Exercise brief ->
Retype the listing without any alteration.

Provided records ->
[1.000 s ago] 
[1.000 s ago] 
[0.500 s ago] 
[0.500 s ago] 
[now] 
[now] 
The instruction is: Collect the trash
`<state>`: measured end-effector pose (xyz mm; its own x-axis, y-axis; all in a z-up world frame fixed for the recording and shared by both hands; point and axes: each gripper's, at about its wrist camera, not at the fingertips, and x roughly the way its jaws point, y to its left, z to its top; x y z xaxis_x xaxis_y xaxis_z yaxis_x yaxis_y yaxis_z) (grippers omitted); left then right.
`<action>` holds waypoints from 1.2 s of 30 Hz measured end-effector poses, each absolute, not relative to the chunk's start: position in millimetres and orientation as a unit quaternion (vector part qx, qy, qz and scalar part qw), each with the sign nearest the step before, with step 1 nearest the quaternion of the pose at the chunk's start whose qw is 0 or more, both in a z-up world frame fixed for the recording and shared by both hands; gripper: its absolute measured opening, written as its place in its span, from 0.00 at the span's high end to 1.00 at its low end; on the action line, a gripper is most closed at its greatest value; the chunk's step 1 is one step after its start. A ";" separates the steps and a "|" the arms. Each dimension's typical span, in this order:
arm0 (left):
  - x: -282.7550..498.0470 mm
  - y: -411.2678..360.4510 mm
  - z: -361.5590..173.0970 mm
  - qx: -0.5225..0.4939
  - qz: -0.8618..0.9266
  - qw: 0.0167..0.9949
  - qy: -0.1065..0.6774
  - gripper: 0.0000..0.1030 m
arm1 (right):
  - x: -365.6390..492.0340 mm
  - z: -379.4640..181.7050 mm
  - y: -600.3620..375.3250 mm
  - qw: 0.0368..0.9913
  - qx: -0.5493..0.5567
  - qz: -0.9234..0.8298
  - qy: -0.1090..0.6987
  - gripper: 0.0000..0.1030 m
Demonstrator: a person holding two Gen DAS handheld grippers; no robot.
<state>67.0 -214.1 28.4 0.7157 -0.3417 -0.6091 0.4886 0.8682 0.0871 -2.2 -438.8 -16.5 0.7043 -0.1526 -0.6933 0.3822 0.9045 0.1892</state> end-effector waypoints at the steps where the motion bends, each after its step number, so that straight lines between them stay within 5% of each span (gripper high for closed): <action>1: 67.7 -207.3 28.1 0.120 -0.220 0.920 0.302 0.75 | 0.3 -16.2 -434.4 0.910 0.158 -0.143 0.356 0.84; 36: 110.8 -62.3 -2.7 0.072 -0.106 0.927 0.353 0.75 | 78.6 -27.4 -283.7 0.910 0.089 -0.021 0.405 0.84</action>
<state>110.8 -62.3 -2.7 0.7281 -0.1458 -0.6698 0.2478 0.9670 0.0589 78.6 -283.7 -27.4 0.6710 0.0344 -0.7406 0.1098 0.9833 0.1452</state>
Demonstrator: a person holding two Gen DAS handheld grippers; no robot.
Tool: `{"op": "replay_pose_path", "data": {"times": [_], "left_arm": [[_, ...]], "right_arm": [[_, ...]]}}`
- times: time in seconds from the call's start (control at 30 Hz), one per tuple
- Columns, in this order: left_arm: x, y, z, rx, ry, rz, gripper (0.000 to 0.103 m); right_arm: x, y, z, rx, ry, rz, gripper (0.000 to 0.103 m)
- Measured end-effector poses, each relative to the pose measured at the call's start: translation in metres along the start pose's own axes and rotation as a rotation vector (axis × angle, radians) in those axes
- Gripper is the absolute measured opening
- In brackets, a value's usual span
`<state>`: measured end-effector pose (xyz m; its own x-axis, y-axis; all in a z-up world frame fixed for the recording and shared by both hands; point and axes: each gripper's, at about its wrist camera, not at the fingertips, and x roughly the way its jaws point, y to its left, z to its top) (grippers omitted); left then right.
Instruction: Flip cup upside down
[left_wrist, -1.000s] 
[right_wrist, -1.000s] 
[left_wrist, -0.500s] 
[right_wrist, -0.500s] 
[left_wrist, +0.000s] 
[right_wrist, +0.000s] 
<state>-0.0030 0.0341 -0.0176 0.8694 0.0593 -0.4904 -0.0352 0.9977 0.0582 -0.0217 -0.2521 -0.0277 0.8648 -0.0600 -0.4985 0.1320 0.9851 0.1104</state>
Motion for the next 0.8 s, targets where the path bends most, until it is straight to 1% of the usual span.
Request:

Output of the task ->
[1.000 s ago] 
[1.000 s ago] 
[0.500 s ago] 
[0.500 s ago] 
[now] 
[now] 
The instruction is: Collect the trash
`<state>`: measured end-effector pose (xyz mm; its own x-axis, y-axis; all in a z-up world frame fixed for the recording and shared by both hands; point and axes: each gripper's, at about its wrist camera, not at the fingertips, and x roughly the way its jaws point, y to its left, z to its top; x y z xaxis_x xaxis_y xaxis_z yaxis_x yaxis_y yaxis_z) (grippers omitted); left then right.
`<action>` holds waypoints from 1.2 s of 30 Hz measured end-effector poses, each absolute, not relative to the chunk's start: position in millimetres and orientation as a unit quaternion (vector part qx, qy, qz and scalar part qw), each with the sign nearest the step before, with step 1 nearest the quaternion of the pose at the chunk's start whose qw is 0 or more, both in a z-up world frame fixed for the recording and shared by both hands; gripper: its absolute measured opening, written as its place in its span, from 0.00 at the span's high end to 1.00 at its low end; on the action line, a gripper is most closed at its greatest value; the chunk's step 1 is one step after its start. A ";" separates the steps and a "|" the arms. Each dimension's typical span, in this order:
arm0 (left):
  - x: -282.7550..498.0470 mm
  - y: -411.2678..360.4510 mm
  - z: -361.5590..173.0970 mm
  - qx: -0.5225..0.4939
  - qz: -0.8618..0.9266
  - qw: 0.0167..0.9949
  - qy: -0.1065..0.6774
  - gripper: 0.0000..0.1030 m
arm1 (right):
  - x: -365.6390..492.0340 mm
  - z: -379.4640..181.7050 mm
  - y: -600.3620..375.3250 mm
  - qw: 0.0368..0.9913
  - qx: -0.5493..0.5567
  - qz: -0.9234..0.8298
  - qy: -0.1090..0.6987
  - gripper: 0.0000..0.1030 m
Demonstrator: a person holding two Gen DAS handheld grippers; no robot.
<state>67.0 -214.1 28.4 0.7157 -0.3417 -0.6091 0.4886 0.8682 0.0871 -2.2 -438.8 -16.5 0.7043 -0.1526 -0.6933 0.3822 0.9045 0.1892</state> end-effector waypoints at the steps where the motion bends, each after its step number, so that straight lines between them stay within 5% of each span (gripper high for closed): <action>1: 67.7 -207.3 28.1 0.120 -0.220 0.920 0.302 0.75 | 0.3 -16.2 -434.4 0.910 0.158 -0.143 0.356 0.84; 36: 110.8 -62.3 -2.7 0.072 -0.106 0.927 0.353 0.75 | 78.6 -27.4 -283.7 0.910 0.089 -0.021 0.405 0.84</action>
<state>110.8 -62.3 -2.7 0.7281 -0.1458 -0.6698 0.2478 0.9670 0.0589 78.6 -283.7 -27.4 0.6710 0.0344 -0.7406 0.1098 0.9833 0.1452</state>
Demonstrator: a person holding two Gen DAS handheld grippers; no robot.
Tool: `{"op": "replay_pose_path", "data": {"times": [_], "left_arm": [[_, ...]], "right_arm": [[_, ...]]}}`
- times: time in seconds from the call's start (control at 30 Hz), one per tuple
- Columns, in this order: left_arm: x, y, z, rx, ry, rz, gripper (0.000 to 0.103 m); right_arm: x, y, z, rx, ry, rz, gripper (0.000 to 0.103 m)
- Measured end-effector poses, each relative to the pose measured at the call's start: translation in metres along the start pose's own axes and rotation as a rotation vector (axis × angle, radians) in those axes
- Gripper is the absolute measured opening
- In brackets, a value's usual span
`<state>`: measured end-effector pose (xyz m; its own x-axis, y-axis; all in a z-up world frame fixed for the recording and shared by both hands; point and axes: each gripper's, at about its wrist camera, not at the fingertips, and x roughly the way its jaws point, y to its left, z to its top) (grippers omitted); left then right.
Instruction: Flip cup upside down
[left_wrist, -1.000s] 
[right_wrist, -1.000s] 
[left_wrist, -0.500s] 
[right_wrist, -0.500s] 
[left_wrist, +0.000s] 
[right_wrist, +0.000s] 
<state>-0.0030 0.0341 -0.0176 0.8694 0.0593 -0.4904 -0.0352 0.9977 0.0582 -0.0217 -0.2521 -0.0277 0.8648 -0.0600 -0.4985 0.1320 0.9851 0.1104</state>
Motion for the next 0.8 s, targets where the path bends most, until it is straight to 1% of the usual span.
Request:

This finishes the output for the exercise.